(Stored items from a collection)
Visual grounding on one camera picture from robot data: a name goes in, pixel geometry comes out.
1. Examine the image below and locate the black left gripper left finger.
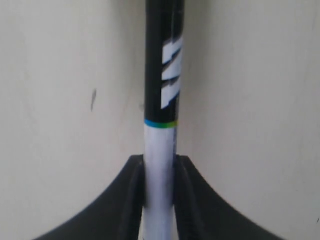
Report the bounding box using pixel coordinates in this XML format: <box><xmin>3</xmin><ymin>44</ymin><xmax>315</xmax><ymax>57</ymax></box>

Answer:
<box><xmin>39</xmin><ymin>155</ymin><xmax>145</xmax><ymax>240</ymax></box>

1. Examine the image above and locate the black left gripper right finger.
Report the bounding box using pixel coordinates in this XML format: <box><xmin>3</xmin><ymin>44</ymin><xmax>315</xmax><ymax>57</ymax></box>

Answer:
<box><xmin>174</xmin><ymin>155</ymin><xmax>275</xmax><ymax>240</ymax></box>

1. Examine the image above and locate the black white marker pen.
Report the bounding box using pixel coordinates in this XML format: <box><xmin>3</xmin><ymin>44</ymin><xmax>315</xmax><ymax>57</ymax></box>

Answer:
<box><xmin>143</xmin><ymin>0</ymin><xmax>185</xmax><ymax>240</ymax></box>

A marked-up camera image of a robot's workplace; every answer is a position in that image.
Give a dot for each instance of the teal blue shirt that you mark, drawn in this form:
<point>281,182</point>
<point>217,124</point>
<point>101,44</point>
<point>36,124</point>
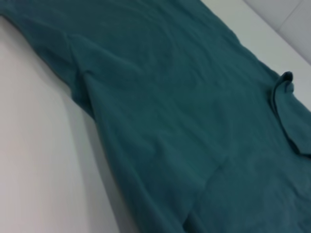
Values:
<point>170,109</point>

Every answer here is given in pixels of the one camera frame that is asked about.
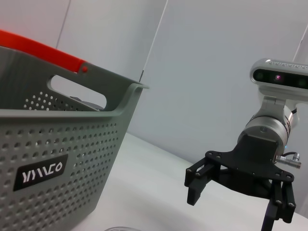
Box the glass teacup with black holder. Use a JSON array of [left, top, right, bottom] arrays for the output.
[[104, 225, 143, 231]]

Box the grey perforated storage bin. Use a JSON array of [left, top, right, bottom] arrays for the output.
[[0, 45, 150, 228]]

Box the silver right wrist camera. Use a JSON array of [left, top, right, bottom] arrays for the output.
[[249, 57, 308, 114]]

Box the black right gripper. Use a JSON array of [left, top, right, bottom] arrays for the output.
[[184, 133, 296, 231]]

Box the orange bin handle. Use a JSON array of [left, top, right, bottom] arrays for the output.
[[0, 29, 89, 74]]

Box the right arm metal cable connector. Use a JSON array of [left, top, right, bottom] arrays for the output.
[[274, 151, 303, 169]]

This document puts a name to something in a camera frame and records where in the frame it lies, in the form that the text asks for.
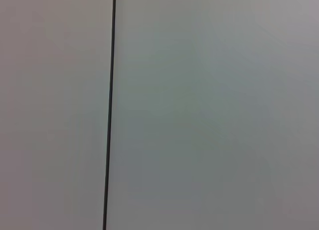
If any black vertical wall seam strip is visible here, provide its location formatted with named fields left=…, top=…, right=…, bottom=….
left=102, top=0, right=118, bottom=230

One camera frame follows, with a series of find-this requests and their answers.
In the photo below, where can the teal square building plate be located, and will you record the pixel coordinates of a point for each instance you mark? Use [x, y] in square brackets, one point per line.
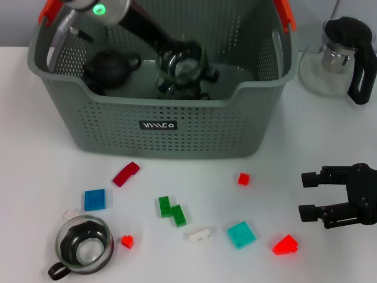
[241, 235]

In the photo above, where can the white flat building plate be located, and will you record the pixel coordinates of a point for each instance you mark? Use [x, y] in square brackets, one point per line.
[70, 213]

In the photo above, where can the small red studded brick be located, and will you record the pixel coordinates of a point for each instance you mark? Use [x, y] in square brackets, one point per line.
[127, 241]

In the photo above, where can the small red square brick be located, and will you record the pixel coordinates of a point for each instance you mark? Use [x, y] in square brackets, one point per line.
[244, 179]

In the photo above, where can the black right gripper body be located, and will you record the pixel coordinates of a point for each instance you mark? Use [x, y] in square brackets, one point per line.
[363, 194]

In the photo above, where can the blue square building brick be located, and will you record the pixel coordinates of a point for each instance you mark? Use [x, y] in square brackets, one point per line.
[95, 200]

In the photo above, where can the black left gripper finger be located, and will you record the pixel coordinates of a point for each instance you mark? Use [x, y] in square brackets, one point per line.
[200, 56]
[166, 59]

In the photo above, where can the black clay teapot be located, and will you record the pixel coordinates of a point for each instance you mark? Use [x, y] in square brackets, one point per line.
[109, 69]

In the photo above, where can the white rectangular building brick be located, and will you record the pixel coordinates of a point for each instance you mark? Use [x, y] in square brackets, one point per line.
[198, 236]

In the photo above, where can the dark red curved brick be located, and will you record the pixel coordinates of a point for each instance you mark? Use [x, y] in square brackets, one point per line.
[126, 174]

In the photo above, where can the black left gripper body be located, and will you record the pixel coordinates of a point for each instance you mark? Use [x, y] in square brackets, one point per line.
[147, 28]

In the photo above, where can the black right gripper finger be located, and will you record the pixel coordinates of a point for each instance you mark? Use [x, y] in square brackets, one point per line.
[330, 178]
[335, 213]

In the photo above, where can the glass teacup with black holder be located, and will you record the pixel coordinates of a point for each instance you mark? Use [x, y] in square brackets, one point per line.
[85, 253]
[182, 92]
[182, 69]

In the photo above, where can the green rectangular building brick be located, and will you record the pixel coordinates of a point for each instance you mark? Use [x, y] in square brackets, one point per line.
[178, 216]
[164, 206]

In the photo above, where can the grey perforated storage basket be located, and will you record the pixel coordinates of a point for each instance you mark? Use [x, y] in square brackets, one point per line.
[176, 141]

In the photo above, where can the red sloped roof brick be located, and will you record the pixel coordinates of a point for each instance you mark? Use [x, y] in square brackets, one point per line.
[285, 245]

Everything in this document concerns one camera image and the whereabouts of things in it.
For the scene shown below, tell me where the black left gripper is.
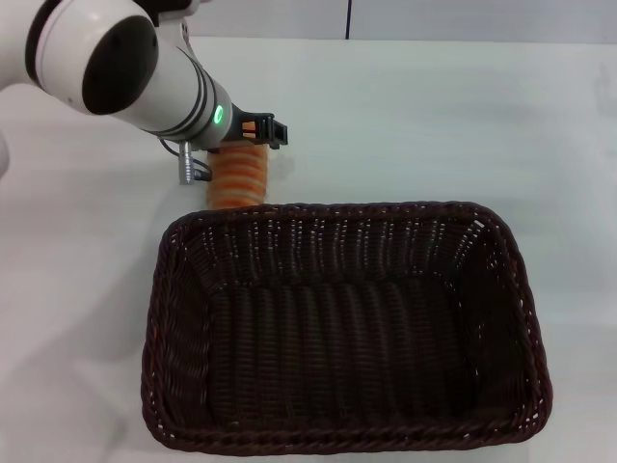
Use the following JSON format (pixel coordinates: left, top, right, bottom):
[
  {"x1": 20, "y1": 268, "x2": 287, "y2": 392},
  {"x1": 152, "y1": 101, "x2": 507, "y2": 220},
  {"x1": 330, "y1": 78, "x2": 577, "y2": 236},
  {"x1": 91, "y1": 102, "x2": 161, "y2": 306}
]
[{"x1": 222, "y1": 106, "x2": 291, "y2": 151}]

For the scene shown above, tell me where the orange striped bread loaf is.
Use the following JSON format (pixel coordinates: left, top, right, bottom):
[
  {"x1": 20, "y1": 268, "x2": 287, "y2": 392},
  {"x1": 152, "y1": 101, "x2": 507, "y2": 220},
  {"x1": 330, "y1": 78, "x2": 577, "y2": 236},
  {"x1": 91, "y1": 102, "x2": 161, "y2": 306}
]
[{"x1": 205, "y1": 120, "x2": 271, "y2": 212}]

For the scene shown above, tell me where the dark brown wicker basket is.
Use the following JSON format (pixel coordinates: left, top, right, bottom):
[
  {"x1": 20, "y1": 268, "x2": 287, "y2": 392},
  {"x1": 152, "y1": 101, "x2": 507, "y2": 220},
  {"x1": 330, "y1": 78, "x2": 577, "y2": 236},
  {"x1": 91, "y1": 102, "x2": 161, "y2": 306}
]
[{"x1": 140, "y1": 200, "x2": 554, "y2": 448}]

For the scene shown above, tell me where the grey left arm cable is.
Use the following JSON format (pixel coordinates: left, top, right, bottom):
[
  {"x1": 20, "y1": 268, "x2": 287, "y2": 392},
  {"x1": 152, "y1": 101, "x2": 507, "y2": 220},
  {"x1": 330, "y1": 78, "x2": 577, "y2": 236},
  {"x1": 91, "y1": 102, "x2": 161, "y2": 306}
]
[{"x1": 158, "y1": 136, "x2": 214, "y2": 182}]

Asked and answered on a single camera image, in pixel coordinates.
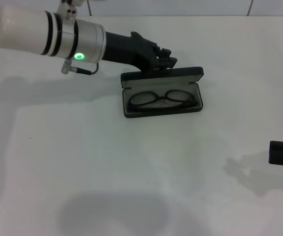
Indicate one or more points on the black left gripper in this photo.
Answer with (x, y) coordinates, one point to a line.
(131, 51)

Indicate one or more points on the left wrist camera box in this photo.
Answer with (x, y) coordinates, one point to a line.
(72, 2)

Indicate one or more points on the black glasses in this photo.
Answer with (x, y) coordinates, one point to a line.
(161, 98)

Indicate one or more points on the black glasses case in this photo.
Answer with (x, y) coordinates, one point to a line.
(161, 78)

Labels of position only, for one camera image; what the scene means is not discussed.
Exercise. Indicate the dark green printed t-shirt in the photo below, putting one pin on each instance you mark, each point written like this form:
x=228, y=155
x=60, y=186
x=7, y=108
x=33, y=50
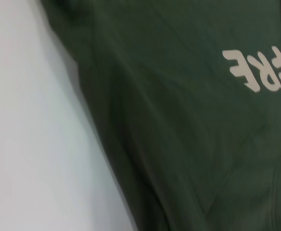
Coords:
x=179, y=132

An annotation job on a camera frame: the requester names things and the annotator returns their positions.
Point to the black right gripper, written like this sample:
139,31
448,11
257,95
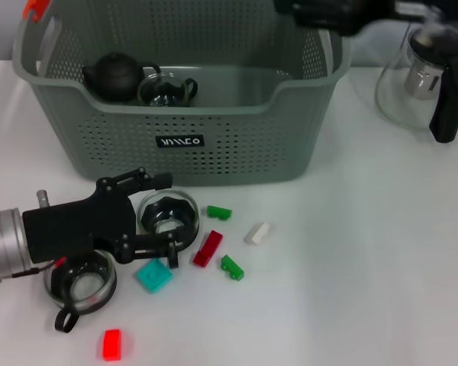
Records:
358,15

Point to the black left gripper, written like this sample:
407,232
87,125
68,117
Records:
80,228

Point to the glass teacup with black base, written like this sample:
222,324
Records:
164,207
84,289
160,93

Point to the teal square block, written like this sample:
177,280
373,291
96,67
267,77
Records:
152,276

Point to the long dark red block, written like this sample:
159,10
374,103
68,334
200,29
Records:
210,246

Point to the green toy block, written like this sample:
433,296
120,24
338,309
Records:
223,215
232,268

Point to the grey perforated storage bin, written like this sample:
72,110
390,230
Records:
213,152

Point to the white toy block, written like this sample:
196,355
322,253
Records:
256,233

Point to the bright red block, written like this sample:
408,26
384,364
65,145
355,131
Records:
111,345

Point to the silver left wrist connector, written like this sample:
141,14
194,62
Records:
42,198

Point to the black clay teapot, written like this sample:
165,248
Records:
114,78

#### [EXERCISE]
Write out each line above with the word "things".

#### [OUTPUT OF THE EXERCISE]
Everything in this document concerns one camera image and the whereabouts of things in it.
An annotation job on a camera frame: the requester names things and the annotator returns their positions.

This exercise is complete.